Up front I have some 6.5" component speakers mounted in 6x8 adapters. I don't want everyone to get caught up on brands, they're the "better" of "good, better, best" within an established brand's portfolio.

Compared with a V8 and 90s car wind noise they don't move enough air to sound full and rich while driving so they need help from some kind of dedicated woofers.
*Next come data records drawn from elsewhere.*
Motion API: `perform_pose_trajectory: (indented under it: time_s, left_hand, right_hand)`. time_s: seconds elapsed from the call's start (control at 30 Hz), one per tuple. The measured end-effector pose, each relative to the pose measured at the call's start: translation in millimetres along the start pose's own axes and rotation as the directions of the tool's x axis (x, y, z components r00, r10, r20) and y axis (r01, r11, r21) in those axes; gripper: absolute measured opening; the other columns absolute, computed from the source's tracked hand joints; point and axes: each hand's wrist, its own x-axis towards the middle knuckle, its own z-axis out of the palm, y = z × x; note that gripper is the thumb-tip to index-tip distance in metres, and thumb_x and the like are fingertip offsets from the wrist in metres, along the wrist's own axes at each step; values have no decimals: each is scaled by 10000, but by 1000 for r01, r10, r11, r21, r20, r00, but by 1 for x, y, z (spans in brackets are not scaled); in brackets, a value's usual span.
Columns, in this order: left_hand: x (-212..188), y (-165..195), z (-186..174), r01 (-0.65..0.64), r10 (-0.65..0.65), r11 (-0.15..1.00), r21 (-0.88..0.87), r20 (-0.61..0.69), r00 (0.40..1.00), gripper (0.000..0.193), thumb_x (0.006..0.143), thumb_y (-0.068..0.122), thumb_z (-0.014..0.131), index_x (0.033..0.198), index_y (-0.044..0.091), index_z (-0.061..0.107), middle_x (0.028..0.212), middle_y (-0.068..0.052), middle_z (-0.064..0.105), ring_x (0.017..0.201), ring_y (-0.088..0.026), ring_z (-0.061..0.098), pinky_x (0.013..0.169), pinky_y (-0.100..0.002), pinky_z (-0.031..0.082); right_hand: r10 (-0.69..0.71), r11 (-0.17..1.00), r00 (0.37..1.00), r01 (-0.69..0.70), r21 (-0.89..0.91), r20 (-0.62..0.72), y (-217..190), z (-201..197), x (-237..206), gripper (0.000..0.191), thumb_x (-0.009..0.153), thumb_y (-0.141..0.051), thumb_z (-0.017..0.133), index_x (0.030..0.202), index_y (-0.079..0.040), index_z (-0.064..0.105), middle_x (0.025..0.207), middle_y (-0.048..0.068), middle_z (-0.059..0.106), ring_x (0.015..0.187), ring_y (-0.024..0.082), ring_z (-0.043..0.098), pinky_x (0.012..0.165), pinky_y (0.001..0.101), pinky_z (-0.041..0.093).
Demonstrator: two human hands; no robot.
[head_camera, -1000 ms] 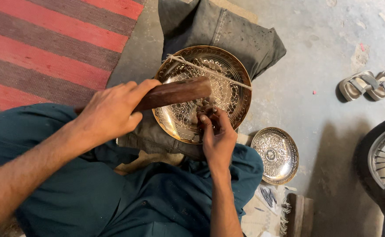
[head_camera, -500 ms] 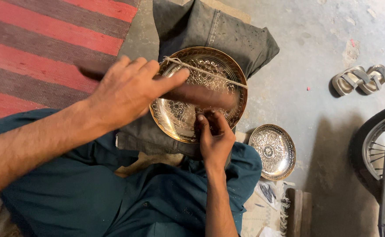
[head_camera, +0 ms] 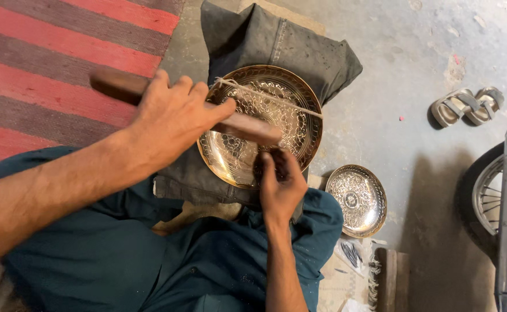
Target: The person sits cross-legged on the floor with a brass plate resting on a cushion, and decorates its surface by hand. They hold a small punch against the plate and strike it with a wooden mallet, repositioning the punch repeatedly to work the pattern across the plate, occasionally pausing to reposition the plate or punch.
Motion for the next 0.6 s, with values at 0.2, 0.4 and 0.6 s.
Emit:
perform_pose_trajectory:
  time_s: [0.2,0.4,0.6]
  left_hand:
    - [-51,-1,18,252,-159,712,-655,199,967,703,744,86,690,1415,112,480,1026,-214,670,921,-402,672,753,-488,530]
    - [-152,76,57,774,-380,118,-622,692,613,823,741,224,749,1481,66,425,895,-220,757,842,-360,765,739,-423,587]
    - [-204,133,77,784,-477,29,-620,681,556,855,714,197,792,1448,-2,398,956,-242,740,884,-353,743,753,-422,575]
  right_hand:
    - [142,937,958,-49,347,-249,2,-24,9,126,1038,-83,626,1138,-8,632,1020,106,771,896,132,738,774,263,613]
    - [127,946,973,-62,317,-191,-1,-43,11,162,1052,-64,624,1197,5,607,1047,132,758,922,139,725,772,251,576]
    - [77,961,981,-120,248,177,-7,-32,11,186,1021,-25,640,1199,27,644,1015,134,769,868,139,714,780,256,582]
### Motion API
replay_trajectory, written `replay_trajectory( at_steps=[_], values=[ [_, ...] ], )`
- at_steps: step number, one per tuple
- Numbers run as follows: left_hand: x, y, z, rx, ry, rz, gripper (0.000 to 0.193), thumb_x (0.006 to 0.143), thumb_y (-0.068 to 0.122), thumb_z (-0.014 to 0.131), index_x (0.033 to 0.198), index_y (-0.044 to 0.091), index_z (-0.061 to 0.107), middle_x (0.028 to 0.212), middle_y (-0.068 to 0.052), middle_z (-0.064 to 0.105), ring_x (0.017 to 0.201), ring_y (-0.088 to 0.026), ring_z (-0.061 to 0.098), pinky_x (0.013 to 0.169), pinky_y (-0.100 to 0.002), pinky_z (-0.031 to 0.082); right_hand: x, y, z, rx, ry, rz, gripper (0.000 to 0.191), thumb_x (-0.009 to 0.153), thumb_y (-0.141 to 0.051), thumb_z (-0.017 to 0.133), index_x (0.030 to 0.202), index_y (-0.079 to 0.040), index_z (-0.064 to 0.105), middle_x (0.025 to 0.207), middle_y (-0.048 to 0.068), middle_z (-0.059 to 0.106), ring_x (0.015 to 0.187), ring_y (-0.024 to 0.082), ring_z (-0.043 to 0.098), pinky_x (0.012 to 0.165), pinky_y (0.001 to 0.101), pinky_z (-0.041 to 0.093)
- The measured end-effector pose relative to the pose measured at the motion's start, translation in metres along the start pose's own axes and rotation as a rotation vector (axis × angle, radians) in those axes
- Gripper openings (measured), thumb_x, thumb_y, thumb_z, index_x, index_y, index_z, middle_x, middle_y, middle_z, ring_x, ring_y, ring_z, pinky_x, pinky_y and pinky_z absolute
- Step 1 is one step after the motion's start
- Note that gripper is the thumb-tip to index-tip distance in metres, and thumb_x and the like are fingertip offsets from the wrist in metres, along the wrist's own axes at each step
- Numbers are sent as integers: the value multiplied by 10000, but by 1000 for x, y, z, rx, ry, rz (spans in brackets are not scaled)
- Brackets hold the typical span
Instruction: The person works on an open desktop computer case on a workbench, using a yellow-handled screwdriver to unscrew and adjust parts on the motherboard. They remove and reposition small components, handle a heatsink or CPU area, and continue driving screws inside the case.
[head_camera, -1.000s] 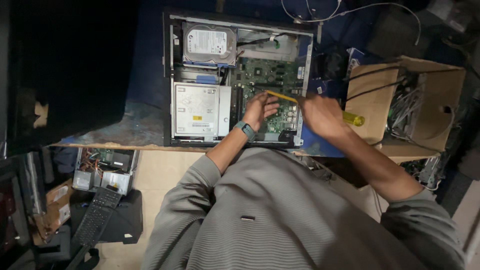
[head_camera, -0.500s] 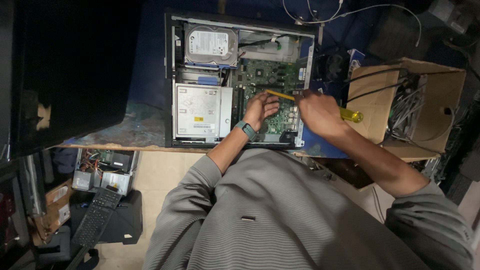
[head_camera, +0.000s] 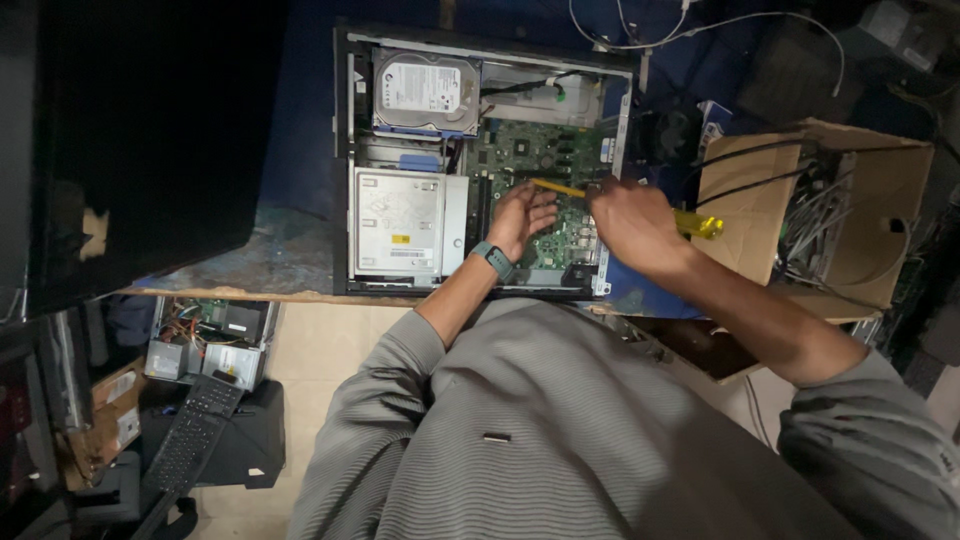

We all have our own idea in our head of what the right amount of bass is - I'm just going to say full and rich sound and hope you can get a picture of where that sits in relation to a volcano erupting or an iphone sitting in a cup holder.

I can't do a box in the trunk, need to be able to transport my wife's chair and besides I really don't need that amount of bass and don't want anyone to get a reward if they vandalize my trunk.

So here's what I came up with: I got 6x9 spacer rings, mounted them with machine screws & nylock nuts to the underside of the 6x8 holes and then mounted cheap 6x9 component woofers to the bottom of that. Again I don't want anyone caught up on brands, they are the woofer from a set of 6x9 component speakers that were under $100 so.. cheap stuff.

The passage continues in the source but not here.